## Stored items from a collection
------------------------------------------------

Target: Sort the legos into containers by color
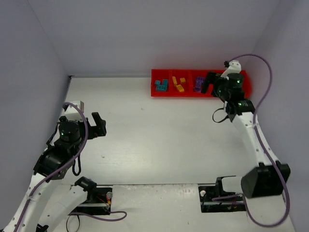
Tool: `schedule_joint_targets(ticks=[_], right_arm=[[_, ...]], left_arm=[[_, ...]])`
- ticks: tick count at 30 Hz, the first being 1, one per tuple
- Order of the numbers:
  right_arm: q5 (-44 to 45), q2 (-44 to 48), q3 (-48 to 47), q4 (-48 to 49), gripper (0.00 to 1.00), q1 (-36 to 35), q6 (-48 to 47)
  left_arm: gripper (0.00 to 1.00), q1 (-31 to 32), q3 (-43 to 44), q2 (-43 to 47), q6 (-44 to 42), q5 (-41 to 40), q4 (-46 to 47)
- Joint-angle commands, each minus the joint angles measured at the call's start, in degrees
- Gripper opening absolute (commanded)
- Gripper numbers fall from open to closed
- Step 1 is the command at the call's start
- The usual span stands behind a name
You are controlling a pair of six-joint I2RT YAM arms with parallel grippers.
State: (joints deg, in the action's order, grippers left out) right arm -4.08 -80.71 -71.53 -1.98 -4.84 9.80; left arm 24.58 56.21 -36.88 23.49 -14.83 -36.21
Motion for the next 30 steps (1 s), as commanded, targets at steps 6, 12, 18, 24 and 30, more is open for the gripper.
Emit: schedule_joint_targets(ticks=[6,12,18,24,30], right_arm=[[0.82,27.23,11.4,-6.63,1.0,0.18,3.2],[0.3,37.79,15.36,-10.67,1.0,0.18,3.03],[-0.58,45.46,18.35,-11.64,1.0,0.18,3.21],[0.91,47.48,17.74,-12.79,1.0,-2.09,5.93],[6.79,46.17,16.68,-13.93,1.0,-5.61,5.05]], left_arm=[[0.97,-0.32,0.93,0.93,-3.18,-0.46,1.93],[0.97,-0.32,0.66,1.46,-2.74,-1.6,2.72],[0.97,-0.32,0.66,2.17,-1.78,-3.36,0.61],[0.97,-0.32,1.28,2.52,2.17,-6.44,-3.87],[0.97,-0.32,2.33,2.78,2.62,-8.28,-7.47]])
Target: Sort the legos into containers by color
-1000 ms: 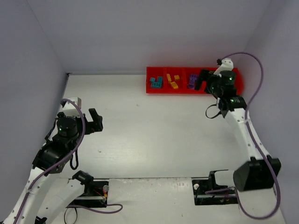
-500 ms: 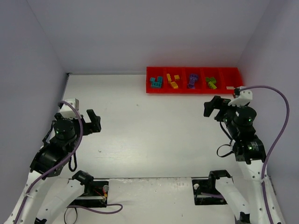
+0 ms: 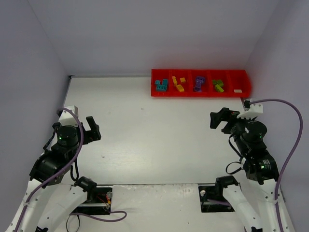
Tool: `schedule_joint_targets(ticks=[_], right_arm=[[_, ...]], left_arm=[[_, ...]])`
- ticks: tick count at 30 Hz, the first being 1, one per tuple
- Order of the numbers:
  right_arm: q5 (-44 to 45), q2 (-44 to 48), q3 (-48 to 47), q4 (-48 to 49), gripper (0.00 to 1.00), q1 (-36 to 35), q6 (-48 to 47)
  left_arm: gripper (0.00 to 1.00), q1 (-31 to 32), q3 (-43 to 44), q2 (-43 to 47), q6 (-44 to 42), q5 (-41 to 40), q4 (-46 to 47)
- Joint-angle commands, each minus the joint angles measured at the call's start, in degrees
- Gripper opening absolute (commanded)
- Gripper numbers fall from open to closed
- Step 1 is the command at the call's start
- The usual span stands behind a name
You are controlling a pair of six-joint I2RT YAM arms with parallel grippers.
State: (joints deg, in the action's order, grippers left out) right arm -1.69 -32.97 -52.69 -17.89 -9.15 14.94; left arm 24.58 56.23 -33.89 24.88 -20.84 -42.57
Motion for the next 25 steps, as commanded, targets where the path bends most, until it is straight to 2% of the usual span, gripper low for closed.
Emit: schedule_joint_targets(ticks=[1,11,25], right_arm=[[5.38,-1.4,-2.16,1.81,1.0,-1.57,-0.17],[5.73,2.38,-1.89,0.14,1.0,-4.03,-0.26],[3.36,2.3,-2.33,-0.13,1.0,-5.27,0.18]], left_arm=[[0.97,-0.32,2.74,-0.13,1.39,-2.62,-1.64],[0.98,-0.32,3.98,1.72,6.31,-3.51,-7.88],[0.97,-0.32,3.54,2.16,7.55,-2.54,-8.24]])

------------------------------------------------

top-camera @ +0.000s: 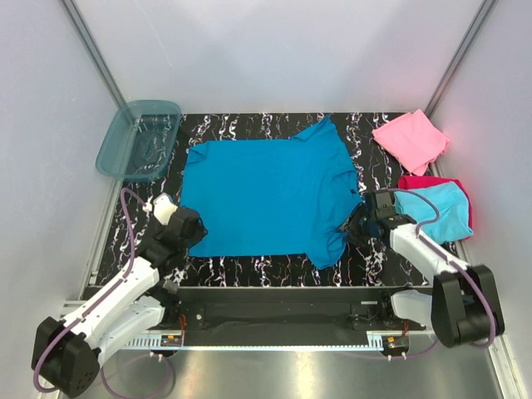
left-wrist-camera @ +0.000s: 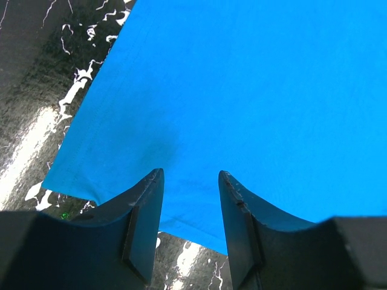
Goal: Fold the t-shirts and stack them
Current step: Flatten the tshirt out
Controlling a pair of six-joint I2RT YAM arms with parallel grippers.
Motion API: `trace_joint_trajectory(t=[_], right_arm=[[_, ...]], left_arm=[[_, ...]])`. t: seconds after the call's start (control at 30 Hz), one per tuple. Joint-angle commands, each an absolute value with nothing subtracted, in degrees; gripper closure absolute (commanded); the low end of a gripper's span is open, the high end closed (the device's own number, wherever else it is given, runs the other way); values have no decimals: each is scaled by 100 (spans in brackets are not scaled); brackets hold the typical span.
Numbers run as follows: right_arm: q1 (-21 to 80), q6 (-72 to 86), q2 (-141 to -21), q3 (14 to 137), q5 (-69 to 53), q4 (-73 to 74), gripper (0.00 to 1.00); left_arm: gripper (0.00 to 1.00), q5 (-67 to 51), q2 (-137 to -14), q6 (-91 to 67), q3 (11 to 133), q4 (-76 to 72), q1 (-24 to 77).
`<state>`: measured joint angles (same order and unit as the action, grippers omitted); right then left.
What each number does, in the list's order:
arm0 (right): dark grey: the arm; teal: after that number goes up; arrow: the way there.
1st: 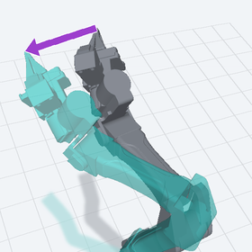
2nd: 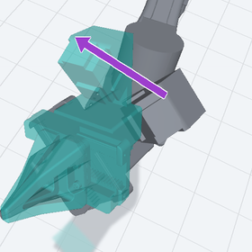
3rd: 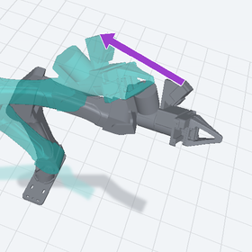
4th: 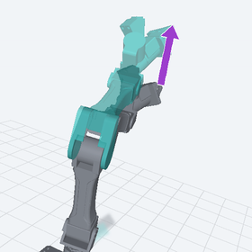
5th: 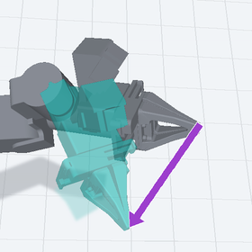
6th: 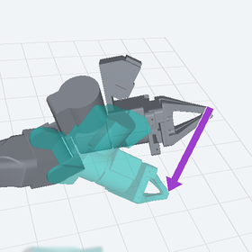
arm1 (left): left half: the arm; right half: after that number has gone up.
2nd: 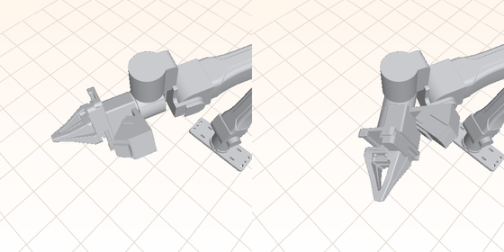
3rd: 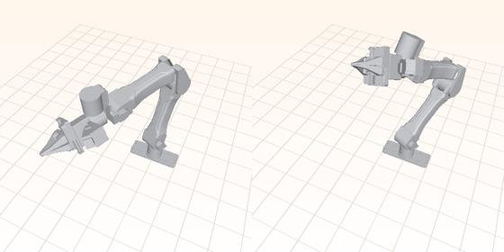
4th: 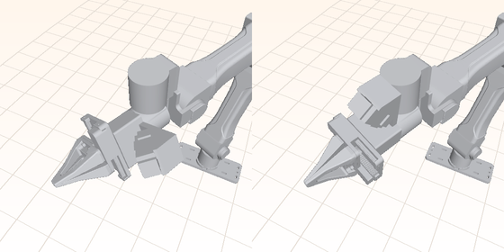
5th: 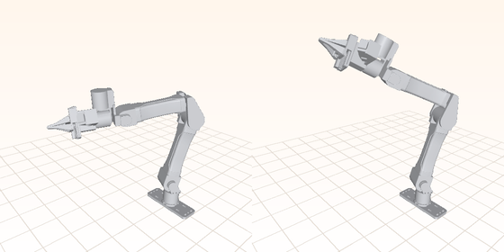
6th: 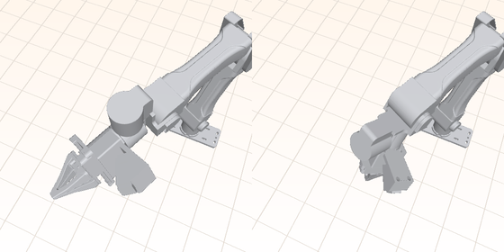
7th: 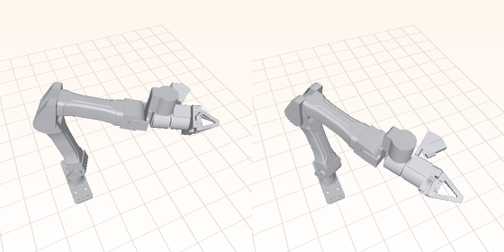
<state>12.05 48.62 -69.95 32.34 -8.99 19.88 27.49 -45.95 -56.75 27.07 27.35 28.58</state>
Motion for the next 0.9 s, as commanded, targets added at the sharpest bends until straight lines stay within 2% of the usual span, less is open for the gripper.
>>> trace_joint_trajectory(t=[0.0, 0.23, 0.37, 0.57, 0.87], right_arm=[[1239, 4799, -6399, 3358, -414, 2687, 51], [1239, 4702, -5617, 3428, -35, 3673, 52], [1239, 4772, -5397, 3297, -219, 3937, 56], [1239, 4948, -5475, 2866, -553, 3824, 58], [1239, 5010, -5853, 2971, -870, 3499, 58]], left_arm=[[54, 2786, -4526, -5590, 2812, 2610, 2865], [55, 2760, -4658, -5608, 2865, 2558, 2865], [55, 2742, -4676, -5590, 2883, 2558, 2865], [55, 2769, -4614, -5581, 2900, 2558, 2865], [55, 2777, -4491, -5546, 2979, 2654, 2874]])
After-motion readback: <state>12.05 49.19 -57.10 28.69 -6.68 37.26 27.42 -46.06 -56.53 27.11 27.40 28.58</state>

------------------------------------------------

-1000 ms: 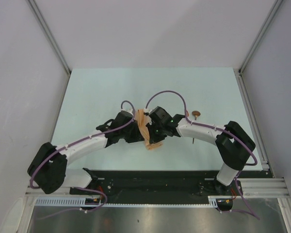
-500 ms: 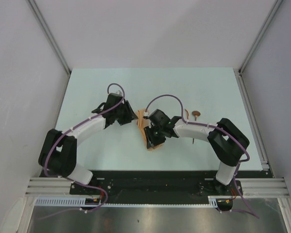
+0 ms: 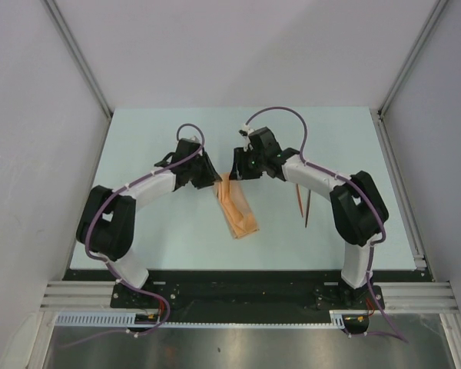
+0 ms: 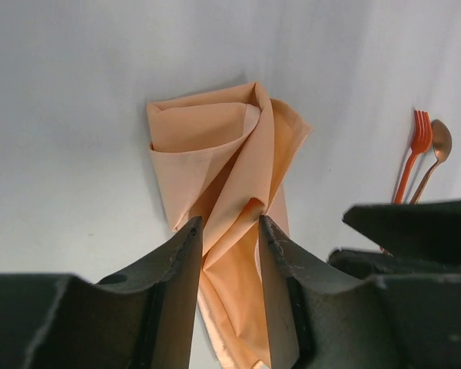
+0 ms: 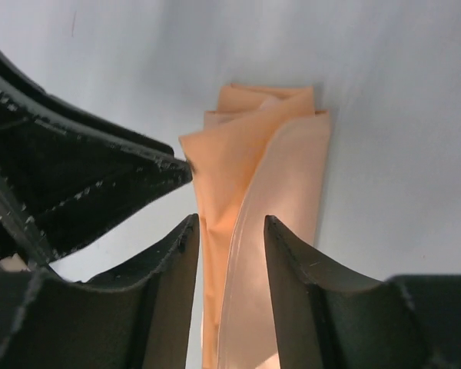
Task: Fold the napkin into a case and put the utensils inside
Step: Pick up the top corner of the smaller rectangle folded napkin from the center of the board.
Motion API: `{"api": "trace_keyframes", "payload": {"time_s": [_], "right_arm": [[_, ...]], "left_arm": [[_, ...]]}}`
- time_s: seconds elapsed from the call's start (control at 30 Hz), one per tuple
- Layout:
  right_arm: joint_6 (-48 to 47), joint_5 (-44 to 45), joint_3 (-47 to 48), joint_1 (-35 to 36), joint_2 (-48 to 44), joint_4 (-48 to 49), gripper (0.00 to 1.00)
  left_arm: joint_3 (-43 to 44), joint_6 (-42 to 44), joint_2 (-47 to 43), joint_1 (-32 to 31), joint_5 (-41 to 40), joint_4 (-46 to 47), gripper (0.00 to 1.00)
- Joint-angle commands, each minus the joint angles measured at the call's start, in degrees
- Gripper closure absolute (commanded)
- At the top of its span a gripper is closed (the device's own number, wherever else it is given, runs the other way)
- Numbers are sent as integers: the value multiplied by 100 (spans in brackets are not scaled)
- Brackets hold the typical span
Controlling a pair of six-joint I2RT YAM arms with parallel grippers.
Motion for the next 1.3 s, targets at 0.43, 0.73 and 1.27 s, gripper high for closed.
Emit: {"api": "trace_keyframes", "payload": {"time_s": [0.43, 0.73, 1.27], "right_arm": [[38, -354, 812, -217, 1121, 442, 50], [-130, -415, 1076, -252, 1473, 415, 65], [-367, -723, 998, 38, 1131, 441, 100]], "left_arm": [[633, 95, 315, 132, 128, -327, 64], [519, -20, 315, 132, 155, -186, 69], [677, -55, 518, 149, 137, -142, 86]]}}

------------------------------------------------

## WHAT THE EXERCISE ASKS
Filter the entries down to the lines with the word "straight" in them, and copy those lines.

## EXERCISE RESULT
Motion for the next 25 steps, as commanded, targets where the path bends most, until it is straight to 2% of the usual span, gripper low for closed.
Motion for the next 0.9 s, as commanded, targets added at the sharpest bends until straight lines stay within 2% of the usual span, less is open for the gripper.

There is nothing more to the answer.